**Task input:**
■ ■ ■ ■ ■ ■ ■
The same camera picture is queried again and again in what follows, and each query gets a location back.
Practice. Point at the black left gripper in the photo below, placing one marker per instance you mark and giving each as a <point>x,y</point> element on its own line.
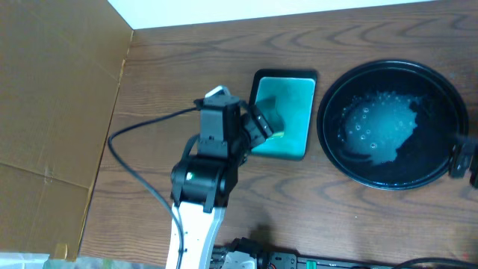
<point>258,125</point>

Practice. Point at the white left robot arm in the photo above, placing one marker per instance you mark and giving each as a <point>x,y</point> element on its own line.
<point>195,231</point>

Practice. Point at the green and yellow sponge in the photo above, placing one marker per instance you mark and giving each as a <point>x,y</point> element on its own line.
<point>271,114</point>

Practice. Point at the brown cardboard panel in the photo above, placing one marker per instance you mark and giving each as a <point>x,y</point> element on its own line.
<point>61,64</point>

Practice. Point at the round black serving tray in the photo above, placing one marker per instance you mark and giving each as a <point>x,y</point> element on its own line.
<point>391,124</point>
■ ■ ■ ■ ■ ■ ■
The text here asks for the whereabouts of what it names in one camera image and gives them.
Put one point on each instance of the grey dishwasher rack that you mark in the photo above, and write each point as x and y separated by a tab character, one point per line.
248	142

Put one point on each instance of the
■ ■ ■ ■ ■ ■ ■
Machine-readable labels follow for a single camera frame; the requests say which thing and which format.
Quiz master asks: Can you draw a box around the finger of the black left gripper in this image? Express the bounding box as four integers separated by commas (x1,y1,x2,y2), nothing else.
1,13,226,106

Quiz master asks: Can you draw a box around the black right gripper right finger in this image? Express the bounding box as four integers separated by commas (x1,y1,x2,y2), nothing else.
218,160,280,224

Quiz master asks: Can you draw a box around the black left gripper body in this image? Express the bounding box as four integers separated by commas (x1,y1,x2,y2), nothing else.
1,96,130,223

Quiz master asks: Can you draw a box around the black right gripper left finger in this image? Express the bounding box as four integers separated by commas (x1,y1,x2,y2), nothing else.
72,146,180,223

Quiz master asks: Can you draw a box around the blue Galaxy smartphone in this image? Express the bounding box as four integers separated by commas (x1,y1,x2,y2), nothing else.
■ ■ ■ ■ ■ ■ ■
**Task details:** Would you give again, exactly, the lines in the data above that run from the line containing "The same camera" to the line containing "<point>391,124</point>"? Include both ends and no pictures.

**Solution:**
The same camera picture is queried again and again in what follows, and each query gets a location back.
Practice. Point at the black left gripper in the photo below, placing one marker per instance you mark and giving each as a <point>x,y</point> element on its own line.
<point>258,125</point>

Practice. Point at the white left robot arm in the photo above, placing one marker per instance you mark and giving each as a <point>x,y</point> element on its own line.
<point>195,231</point>

Practice. Point at the green and yellow sponge in the photo above, placing one marker per instance you mark and giving each as a <point>x,y</point> element on its own line.
<point>271,114</point>

Practice. Point at the brown cardboard panel in the photo above, placing one marker per instance you mark and giving each as a <point>x,y</point> element on its own line.
<point>61,64</point>

Practice. Point at the round black serving tray in the photo above, placing one marker per instance you mark and giving each as a <point>x,y</point> element on its own line.
<point>391,124</point>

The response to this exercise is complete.